▶ [About this task] Determine how many lines of the data include the word "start", and write only that number.

▶ [Input records]
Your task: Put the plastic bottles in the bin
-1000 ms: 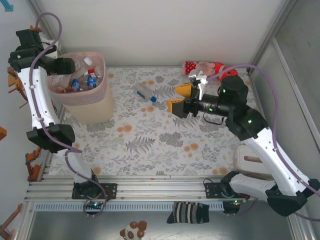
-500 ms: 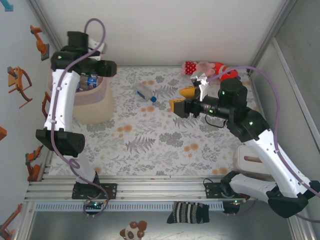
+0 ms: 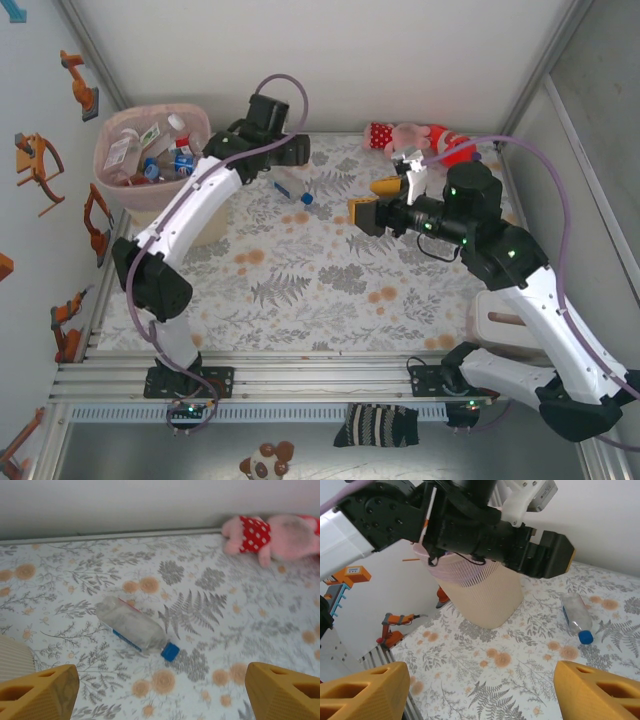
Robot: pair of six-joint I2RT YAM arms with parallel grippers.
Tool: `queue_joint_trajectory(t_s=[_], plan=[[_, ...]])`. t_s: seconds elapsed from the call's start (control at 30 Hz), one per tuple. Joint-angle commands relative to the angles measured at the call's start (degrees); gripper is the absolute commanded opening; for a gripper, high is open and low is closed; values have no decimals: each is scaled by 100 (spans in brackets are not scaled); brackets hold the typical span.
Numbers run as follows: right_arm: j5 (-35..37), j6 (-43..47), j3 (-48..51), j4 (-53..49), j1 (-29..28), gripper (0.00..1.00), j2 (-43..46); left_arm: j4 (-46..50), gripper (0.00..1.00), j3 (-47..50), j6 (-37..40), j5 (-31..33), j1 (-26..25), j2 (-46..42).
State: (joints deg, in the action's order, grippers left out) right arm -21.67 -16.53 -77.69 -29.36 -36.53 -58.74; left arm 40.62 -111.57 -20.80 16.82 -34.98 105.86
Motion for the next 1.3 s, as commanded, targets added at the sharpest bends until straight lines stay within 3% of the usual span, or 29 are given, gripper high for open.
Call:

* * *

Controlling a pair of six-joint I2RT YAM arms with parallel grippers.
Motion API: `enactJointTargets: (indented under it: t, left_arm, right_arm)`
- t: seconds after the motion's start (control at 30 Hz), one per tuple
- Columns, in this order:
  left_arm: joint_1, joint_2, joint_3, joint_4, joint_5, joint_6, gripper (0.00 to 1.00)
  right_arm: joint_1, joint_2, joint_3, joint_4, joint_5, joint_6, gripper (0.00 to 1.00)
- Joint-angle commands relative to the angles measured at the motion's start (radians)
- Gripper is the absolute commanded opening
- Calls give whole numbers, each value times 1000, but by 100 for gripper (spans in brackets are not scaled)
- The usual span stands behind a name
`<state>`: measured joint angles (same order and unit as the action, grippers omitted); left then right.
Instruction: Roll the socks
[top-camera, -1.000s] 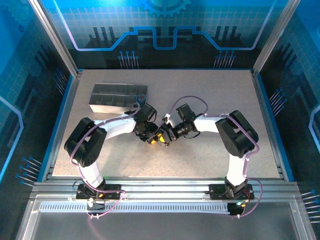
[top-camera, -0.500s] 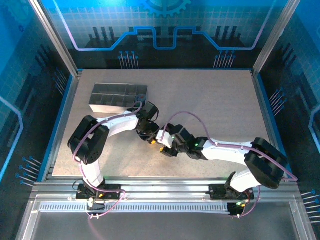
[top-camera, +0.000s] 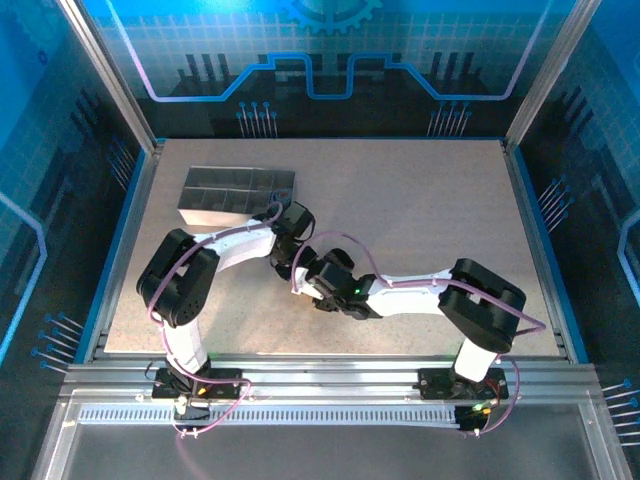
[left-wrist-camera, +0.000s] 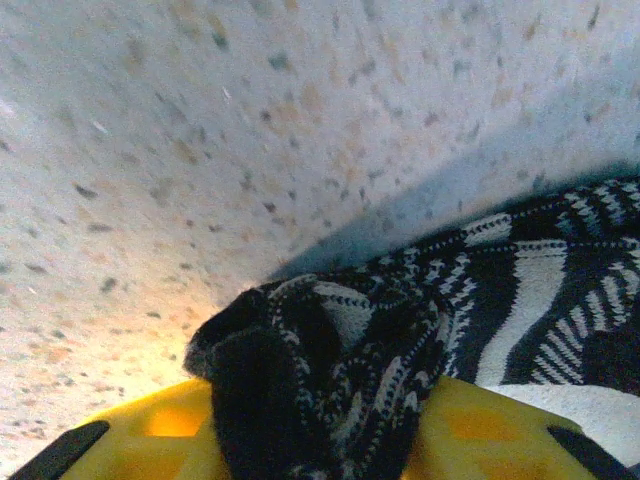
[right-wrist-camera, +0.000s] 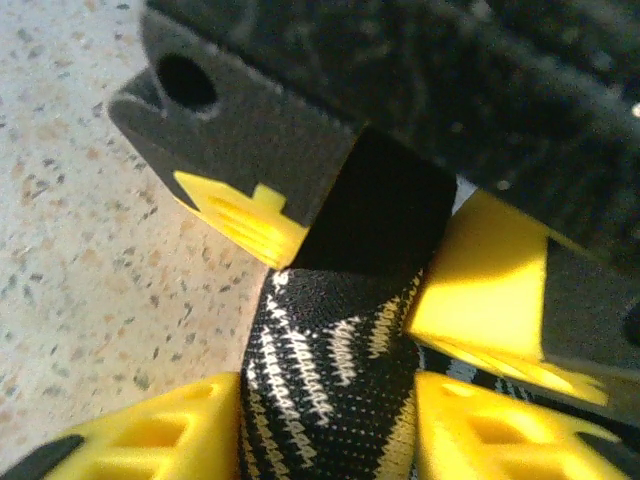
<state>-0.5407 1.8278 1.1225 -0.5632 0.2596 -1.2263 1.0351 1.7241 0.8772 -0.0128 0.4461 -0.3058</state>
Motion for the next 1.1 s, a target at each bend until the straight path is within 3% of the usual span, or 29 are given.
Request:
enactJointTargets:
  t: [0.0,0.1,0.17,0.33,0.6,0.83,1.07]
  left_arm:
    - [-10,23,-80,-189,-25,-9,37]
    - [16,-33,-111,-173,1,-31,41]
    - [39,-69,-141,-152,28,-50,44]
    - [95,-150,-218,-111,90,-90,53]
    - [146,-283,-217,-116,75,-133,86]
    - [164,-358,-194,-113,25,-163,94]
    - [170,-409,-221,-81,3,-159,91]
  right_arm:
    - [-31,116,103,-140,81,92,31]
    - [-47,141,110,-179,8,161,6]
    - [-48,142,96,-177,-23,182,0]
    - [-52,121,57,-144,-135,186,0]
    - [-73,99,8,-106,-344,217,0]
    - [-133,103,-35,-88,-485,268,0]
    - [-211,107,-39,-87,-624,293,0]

▶ [Exercise solution] 3